Day 6: Rule of Law Day: Sign on to a lawsuit if the President won’t listen to the appeal to rescind the book tax.

Day 7: Participate in Rock Ed’s Book Giveaway Activity, Baywalk, 3-6 pm May 24.

A letter to Koïchiro Matsuura, UNESCO Director-General

Per the suggestion of Norman Sison, via Robin Hemley, I sent the following letter through the UNESCO General Contact Form:

Dear Mr. Koïchiro Matsuura:

I am writing to inform you that the Philippine government has committed a direct and egregious violation of the 1950 Florence Agreement on the Importation of Educational, Scientific and Cultural Materials, to which the Philippines was a signatory.

Through the Bureau of Customs (BOC) of the Department of Finance (DOF), our government has recently imposed duties on imported books. You may refer to DOF Department Order 17-09 for the full details (http://www.customs.gov.ph/dynamic/importation_of_books_FAQ.pdf). I should also add that prior to the issuance of the department order, the BOC has been notorious for collecting trumped-up, arbitrary, or overinflated charges on imported books and other materials. The Department Order, based as it is on a convoluted understanding of the law, merely codifies the corruption of the BOC.

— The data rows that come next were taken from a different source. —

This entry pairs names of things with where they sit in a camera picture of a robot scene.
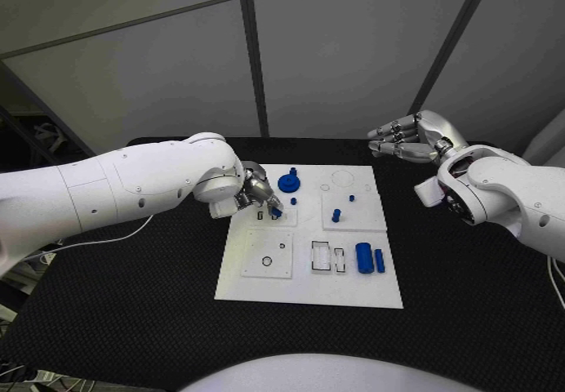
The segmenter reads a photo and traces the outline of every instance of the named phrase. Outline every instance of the rectangular slot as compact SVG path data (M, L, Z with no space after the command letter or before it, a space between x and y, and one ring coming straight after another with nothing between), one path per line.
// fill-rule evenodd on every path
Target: rectangular slot
M340 247L333 250L336 254L336 272L344 274L344 252Z
M311 272L326 274L331 271L330 244L311 241Z

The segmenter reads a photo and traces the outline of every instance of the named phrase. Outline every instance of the black textured mat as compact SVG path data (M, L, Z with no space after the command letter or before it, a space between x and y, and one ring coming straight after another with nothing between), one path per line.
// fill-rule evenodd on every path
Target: black textured mat
M373 164L405 309L215 301L229 219L212 220L207 206L187 198L128 240L60 253L1 341L1 358L173 390L266 355L334 353L488 391L565 390L565 312L545 257L501 227L471 227L445 209L421 206L412 187L434 166L373 159L363 140L228 142L258 163ZM141 223L70 242L115 238Z

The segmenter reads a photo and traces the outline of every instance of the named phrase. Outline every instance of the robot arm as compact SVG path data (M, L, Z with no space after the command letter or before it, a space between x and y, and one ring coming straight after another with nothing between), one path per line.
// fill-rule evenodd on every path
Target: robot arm
M1 174L0 275L56 239L170 210L190 192L213 218L264 202L282 210L262 167L215 133Z
M434 162L438 175L413 187L425 207L447 203L461 219L500 224L520 243L565 261L565 169L468 146L451 123L424 110L369 132L373 155Z

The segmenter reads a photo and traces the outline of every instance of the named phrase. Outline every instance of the blue object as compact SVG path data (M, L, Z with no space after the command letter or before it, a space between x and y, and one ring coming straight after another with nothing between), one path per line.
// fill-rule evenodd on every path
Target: blue object
M279 190L285 194L291 194L300 188L300 179L297 177L297 168L291 167L291 172L284 174L278 182Z
M341 210L333 210L331 222L339 222L339 216L341 215Z
M382 259L382 250L375 250L375 263L376 263L376 272L382 274L385 272L385 260Z
M272 214L279 218L282 216L282 211L277 207L272 207Z
M373 254L369 243L359 243L356 245L356 268L362 274L372 274L375 272Z

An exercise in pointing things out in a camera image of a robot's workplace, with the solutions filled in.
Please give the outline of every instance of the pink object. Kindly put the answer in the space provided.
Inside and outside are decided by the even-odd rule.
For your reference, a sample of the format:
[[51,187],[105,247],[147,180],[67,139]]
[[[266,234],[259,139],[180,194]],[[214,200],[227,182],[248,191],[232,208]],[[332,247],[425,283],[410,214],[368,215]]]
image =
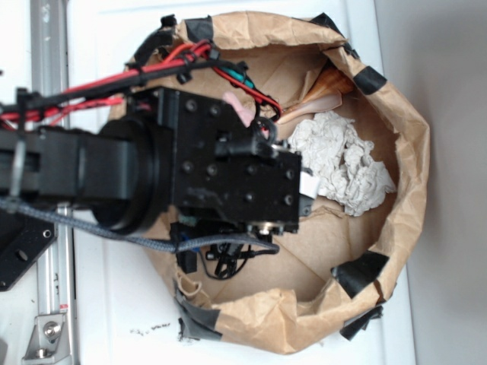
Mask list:
[[240,117],[240,120],[242,121],[243,125],[248,127],[250,123],[253,121],[253,117],[254,117],[253,111],[243,106],[240,100],[238,100],[237,96],[230,91],[225,91],[222,99],[224,102],[232,105],[235,112],[237,112],[238,116]]

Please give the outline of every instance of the wire bundle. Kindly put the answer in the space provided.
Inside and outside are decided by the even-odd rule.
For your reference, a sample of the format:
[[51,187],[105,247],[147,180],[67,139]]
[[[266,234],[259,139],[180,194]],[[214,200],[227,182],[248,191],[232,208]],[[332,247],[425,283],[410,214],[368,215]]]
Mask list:
[[[114,94],[127,94],[133,87],[144,86],[150,80],[170,75],[187,75],[192,70],[202,68],[212,68],[217,75],[249,94],[256,102],[256,117],[259,116],[259,107],[265,105],[271,106],[275,111],[272,120],[277,120],[282,114],[279,103],[255,87],[243,65],[218,59],[218,52],[213,43],[201,40],[196,44],[179,45],[162,62],[155,65],[132,67],[128,71],[107,78],[70,87],[51,97],[41,97],[38,94],[36,97],[33,94],[26,102],[25,122],[42,122],[45,118],[53,118],[49,124],[56,125],[71,112],[122,103],[123,98],[114,97]],[[81,101],[69,104],[71,100],[79,99]],[[18,105],[4,106],[0,122],[3,128],[15,130],[14,126],[20,117]]]

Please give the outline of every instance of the white wall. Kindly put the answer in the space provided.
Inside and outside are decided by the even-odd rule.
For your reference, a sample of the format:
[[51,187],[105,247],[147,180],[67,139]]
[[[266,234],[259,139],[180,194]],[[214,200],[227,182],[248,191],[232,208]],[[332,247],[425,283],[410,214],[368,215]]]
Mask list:
[[385,75],[431,125],[408,264],[418,364],[487,361],[487,2],[376,0]]

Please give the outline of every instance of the metal bracket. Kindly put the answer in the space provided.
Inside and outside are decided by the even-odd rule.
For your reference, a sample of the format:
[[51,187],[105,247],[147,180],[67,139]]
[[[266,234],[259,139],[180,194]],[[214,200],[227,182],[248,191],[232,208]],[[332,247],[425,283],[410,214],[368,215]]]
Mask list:
[[72,363],[65,314],[38,316],[22,365]]

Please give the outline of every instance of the metal frame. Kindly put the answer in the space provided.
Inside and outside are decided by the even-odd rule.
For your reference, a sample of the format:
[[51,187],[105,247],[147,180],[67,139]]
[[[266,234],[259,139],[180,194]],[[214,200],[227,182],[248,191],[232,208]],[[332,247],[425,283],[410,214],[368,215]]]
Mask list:
[[[68,44],[66,24],[67,0],[30,0],[30,32],[32,49],[32,88],[42,94],[56,94],[68,86]],[[62,125],[69,127],[67,118]],[[59,213],[71,214],[61,208]],[[36,323],[49,316],[62,316],[63,352],[40,355],[35,363],[78,363],[78,331],[76,323],[75,270],[72,229],[58,227],[57,241],[37,261],[39,316]],[[32,338],[39,338],[39,326]],[[32,356],[36,342],[30,342],[24,359]]]

A number of individuals and organizations have raised protests via formal and informal channels. Thankfully, these protests have managed to draw the attention of a handful of officials, but the DOF and the BOC have thus far refused to rescind the duties. Representative of the public position of these two agencies on the issue are statements from BOC deputy commissioner Alexander Arevalo, who has claimed that duties on imported books have been imposed all along (http://www.philstar.com/Article.aspx?articleId=466723&publicationSubCategoryId=63), and from DOF undersecretary Estela V. Sales, who has invoked Republic Act 8047 (http://www.chanrobles.com/republicactno8047.htm) to justify the imposition of duties. Sales has also been quoted as saying that novels are “not educational” (http://www.philstar.com/Article.aspx?articleId=466107&publicationSubCategoryId=63).

Mr. Matsuura, I urge you, in your capacity as Director-General of UNESCO, to call for a swift and thorough investigation into the matter. I further urge you to take our government to task not only for its violation of the Florence Agreement, but also for its brazen disregard of the value of books, regardless of nature or purpose, to the cultural development of the public that it is supposed to serve.

Thank you for your kind attention.


Last 08 May, Mia Dumdum started an online petition entitled, “NO TO THE PHILIPPINE BOOK BLOCKADE“, which as of this writing has 243 signatures. According to the comment that she left on my entry, once 1,000 signatures have been collected, she will forward it along with a letter to Senator Miriam Defensor-Santiago, who has called for an investigation into the book blockade.